◆ What to produce ◆
Print verbatim the opening line of the material and every subsequent line through the one containing "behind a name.".

◆ Dataset extract ◆

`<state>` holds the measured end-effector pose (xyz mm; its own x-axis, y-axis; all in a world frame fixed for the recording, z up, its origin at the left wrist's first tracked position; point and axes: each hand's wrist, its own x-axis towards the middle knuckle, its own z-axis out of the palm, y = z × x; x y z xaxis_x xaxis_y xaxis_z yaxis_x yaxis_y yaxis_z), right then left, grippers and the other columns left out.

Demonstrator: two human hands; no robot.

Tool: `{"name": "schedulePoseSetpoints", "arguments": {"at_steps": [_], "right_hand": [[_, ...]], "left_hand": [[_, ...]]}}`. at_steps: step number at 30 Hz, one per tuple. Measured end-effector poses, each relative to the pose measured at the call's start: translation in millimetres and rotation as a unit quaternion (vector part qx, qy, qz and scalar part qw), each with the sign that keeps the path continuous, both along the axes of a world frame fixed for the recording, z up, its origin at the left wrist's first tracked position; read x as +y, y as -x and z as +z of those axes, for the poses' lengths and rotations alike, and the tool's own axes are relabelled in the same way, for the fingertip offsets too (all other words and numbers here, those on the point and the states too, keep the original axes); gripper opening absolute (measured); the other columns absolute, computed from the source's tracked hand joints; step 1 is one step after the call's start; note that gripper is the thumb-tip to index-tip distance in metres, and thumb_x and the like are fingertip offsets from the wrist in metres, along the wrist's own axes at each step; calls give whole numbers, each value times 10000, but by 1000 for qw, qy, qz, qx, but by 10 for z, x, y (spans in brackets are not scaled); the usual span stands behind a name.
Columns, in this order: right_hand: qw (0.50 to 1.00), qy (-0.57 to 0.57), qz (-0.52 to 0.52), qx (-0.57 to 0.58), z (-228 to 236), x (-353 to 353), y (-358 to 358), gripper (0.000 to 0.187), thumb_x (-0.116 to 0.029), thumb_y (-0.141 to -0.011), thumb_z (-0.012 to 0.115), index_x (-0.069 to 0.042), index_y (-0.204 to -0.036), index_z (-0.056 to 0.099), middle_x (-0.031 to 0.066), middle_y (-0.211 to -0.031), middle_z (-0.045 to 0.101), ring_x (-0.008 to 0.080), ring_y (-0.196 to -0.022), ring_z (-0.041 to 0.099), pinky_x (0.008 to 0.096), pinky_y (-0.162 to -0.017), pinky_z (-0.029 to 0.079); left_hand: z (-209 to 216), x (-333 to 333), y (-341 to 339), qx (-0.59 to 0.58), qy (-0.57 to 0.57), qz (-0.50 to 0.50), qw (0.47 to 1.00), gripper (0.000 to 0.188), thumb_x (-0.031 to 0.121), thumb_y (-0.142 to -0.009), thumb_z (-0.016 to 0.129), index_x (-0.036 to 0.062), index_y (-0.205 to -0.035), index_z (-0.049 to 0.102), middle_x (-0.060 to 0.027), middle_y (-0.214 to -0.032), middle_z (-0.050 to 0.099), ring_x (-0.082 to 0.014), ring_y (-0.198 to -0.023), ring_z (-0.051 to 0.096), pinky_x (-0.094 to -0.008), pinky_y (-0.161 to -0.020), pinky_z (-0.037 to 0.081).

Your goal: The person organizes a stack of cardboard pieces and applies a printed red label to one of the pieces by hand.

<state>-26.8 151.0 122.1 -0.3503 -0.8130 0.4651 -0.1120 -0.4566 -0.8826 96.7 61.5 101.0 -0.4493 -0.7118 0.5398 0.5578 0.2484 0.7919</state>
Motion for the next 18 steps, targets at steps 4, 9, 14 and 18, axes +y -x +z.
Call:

◆ Response to this exercise ◆
`<state>` holds the measured end-effector pose (xyz mm; its own x-axis, y-axis; all in a world frame fixed for the recording, z up, its origin at the left wrist's first tracked position; point and axes: each hand's wrist, its own x-axis towards the middle knuckle, its own z-axis out of the palm, y = z × x; x y z xaxis_x xaxis_y xaxis_z yaxis_x yaxis_y yaxis_z), right then left, grippers and the other columns left out.

Demonstrator: two human hands; no robot.

Tool: `{"name": "schedulePoseSetpoints", "arguments": {"at_steps": [_], "right_hand": [[_, ...]], "left_hand": [[_, ...]]}}`. at_steps: step number at 30 Hz, one per tuple. Measured end-effector poses, each relative to the pose measured at the call's start: translation in millimetres and rotation as a unit quaternion (vector part qx, qy, qz and scalar part qw), each with the sign that keeps the path continuous, both along the axes of a world frame fixed for the recording, z up, its origin at the left wrist's first tracked position; read x as +y, y as -x and z as +z of those axes, for the poses' lengths and rotations alike, and the tool's own axes are relabelled in the same way, for the fingertip offsets too (all other words and numbers here, those on the point and the states too, keep the original axes); gripper opening absolute (measured); the other columns absolute, computed from the source's tracked hand joints; step 1 is one step after the call's start; note that gripper is the thumb-tip to index-tip distance in metres, and thumb_x and the like are fingertip offsets from the wrist in metres, along the wrist's own axes at each step; calls give whole numbers, each value times 10000, but by 1000 for qw, qy, qz, qx, but by 10 for z, x, y (spans in brackets are not scaled); the usual span stands behind a name.

The answer has nothing more to it.